§ **Data**
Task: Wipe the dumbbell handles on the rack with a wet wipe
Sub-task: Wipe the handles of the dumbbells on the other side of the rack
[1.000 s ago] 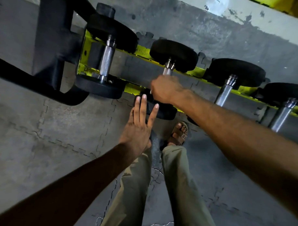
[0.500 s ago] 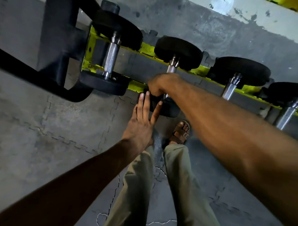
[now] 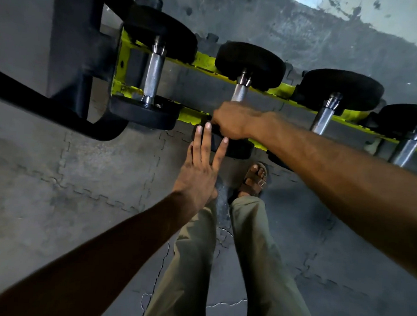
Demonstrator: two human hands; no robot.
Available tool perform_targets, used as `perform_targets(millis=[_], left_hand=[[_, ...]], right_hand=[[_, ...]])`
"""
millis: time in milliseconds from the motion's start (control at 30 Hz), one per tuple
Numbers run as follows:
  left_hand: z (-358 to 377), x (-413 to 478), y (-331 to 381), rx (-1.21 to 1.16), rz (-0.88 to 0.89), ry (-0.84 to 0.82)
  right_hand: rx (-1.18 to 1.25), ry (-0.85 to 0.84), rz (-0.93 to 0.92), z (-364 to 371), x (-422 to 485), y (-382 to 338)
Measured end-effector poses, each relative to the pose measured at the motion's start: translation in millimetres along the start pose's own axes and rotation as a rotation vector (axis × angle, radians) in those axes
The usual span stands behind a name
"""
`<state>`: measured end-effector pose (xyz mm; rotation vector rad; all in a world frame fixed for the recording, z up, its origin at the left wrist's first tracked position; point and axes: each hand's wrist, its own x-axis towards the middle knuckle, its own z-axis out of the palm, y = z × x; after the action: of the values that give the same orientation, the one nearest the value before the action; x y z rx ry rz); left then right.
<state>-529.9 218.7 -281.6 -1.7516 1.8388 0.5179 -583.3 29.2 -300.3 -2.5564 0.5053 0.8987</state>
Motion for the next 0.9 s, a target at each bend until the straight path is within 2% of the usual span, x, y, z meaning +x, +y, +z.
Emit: perform_targets(millis=[67,133,200,333,367,467,567,633,767,900], left_hand=[[0.5,-0.7,0.7,0.001,0.01,0.007],[0.4,0.5,-0.1,0.004,0.008,0.029],[0.5,1.1,-0.3,-0.001,0.003,0.026],[-1.0,0.2,0.7,0.003,0.008,0.024],[-1.7,0.2,0.8,0.01,0.013,0.022],[-2.1,0.9,-0.6,0.006,0.006,0.022],[-0.8,-0.5,-1.4,0.002,0.001,0.018],[-1.4,-0.7,-1.2,0.006,0.008,0.016],[-3.3,-1.4,0.3,-0.005,0.007,0.014],[-2.2,0.0,0.0,-0.02,0.003,0.024]], right_hand=[[0.006,0.039,-0.045,-2.3,-9.3,8.0],[-0.047,0.195,0.025,-9.9,-16.7,30.1],[0.02,0.329,0.086,-5.5,-23.9,39.4],[0.057,0.174,-0.118,17.8,-28.1,15.7],[0.036,0.191,-0.084,15.1,-25.4,20.7],[0.062,0.386,0.043,10.7,-19.2,38.4],[0.205,0.432,0.019,29.3,-28.0,19.4],[0.389,0.475,0.092,52.3,-36.0,8.8],[1.232,0.481,0.477,87.6,-34.7,7.1],[1.837,0.571,0.641,84.8,-17.3,5.1]])
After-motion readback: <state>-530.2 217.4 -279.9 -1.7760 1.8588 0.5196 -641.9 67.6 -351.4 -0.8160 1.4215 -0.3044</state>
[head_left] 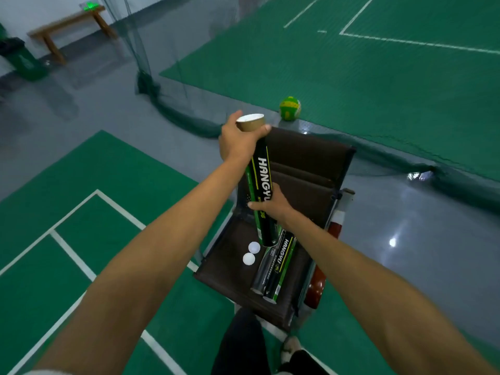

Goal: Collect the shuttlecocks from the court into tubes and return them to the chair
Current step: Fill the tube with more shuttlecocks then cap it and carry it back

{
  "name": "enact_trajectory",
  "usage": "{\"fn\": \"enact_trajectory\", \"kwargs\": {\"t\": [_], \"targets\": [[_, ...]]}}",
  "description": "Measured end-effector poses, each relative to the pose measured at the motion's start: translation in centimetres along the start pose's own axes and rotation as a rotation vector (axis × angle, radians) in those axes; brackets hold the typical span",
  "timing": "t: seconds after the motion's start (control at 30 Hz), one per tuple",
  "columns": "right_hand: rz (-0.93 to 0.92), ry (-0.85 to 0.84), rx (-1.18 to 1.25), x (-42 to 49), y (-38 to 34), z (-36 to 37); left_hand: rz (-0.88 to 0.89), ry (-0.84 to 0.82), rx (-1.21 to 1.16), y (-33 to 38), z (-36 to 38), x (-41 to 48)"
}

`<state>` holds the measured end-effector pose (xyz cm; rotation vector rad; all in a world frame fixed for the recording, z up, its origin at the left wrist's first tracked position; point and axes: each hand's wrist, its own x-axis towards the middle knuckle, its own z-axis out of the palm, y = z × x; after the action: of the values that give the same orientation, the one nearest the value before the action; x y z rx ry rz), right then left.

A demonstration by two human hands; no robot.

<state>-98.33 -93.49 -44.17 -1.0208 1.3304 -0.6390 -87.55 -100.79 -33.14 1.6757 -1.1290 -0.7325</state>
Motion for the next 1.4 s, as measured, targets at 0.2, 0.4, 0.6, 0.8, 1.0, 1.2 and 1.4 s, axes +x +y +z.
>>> {"fn": "enact_trajectory", "kwargs": {"t": [0.2, 0.4, 0.6, 0.8, 1.0, 1.2, 1.4], "targets": [[0.31, -0.089, -0.128, 0.4, 5.6, -0.2, -0.298, 0.097, -0.101, -7.3, -1.2, 5.0], [0.568, 0.067, 0.514, 4.6, 9.6, 0.2, -0.51, 0.259, -0.21, -13.7, -5.9, 11.5], [0.51, 0.316, 0.659, 13.0, 7.2, 3.7, -0.498, 0.352, -0.247, -15.6, -7.2, 15.6], [0.562, 0.379, 0.775, 15.8, 5.8, 7.2, -0.429, 0.301, -0.153, -15.8, -7.4, 19.5], [0.58, 0.417, 0.877, 17.8, 6.6, 8.1, -0.546, 0.192, -0.196, -19.5, -6.5, 22.7], [0.532, 0.551, 0.85, 20.6, 6.7, 6.8, -0.66, 0.183, -0.33, -24.2, -6.9, 23.9], [0.47, 0.608, 0.738, 22.9, 7.3, 4.4, -0.869, 0.14, -0.353, -30.1, -7.8, 20.4]]}}
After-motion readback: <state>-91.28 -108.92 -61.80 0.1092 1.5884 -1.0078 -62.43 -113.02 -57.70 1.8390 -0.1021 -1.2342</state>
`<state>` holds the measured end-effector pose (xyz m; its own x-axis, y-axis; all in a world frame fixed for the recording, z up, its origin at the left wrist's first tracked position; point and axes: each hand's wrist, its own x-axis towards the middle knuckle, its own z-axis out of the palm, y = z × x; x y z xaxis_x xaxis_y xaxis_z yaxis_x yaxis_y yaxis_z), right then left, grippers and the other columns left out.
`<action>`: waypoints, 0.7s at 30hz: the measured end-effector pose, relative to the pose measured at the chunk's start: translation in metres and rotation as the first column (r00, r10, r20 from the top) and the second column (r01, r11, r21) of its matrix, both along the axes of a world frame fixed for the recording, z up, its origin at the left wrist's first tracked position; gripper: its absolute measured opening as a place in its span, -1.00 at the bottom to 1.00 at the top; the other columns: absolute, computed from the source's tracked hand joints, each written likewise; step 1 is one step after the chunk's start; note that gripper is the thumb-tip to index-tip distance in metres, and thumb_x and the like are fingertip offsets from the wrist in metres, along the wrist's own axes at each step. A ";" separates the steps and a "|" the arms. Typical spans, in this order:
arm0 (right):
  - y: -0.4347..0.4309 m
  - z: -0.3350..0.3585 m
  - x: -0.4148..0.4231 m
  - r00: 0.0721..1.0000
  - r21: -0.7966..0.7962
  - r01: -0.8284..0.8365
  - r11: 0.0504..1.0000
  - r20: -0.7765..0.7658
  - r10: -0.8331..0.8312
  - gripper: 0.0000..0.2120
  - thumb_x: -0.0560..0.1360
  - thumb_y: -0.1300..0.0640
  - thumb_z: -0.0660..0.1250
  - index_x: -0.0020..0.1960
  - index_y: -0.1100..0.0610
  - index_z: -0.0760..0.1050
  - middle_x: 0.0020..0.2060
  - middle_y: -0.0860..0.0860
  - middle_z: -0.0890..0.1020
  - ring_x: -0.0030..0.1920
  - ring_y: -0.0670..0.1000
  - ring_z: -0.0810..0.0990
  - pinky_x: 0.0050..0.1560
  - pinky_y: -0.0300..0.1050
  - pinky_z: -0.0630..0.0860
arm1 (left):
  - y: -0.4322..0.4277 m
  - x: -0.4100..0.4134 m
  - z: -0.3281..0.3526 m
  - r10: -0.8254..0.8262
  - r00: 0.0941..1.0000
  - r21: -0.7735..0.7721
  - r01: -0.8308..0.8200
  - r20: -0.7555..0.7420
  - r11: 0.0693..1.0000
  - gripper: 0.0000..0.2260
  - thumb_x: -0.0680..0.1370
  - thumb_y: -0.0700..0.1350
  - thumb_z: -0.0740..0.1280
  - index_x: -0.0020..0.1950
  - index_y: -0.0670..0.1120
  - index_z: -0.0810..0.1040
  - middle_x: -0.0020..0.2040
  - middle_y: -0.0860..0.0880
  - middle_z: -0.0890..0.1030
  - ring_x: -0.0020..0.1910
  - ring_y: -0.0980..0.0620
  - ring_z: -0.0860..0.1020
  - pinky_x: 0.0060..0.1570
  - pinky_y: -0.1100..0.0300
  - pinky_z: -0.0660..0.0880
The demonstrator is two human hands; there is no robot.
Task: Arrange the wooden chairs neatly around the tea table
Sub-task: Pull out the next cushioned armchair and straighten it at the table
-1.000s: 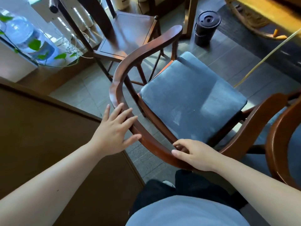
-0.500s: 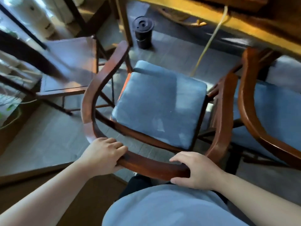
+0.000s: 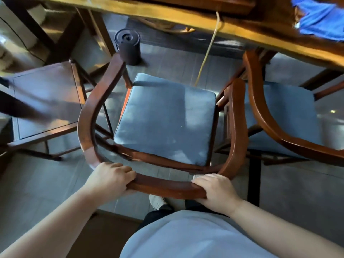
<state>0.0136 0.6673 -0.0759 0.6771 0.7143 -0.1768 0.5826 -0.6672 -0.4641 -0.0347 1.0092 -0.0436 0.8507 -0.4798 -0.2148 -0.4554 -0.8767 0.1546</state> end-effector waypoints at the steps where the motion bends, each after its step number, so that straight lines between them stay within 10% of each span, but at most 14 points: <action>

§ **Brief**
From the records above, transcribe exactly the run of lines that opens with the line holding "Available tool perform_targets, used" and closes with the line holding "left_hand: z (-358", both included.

§ **Response to this task**
Available tool perform_targets, used as `perform_targets(millis=[_], left_hand=[[_, ...]], right_hand=[[_, ...]])`
"""
millis: time in milliseconds from the motion's start (control at 30 Hz), one per tuple
Numbers run as follows:
  left_hand: z (-358 to 377), x (-413 to 478), y (-331 to 381), rx (-1.21 to 1.16), rz (-0.88 to 0.89), ry (-0.84 to 0.82)

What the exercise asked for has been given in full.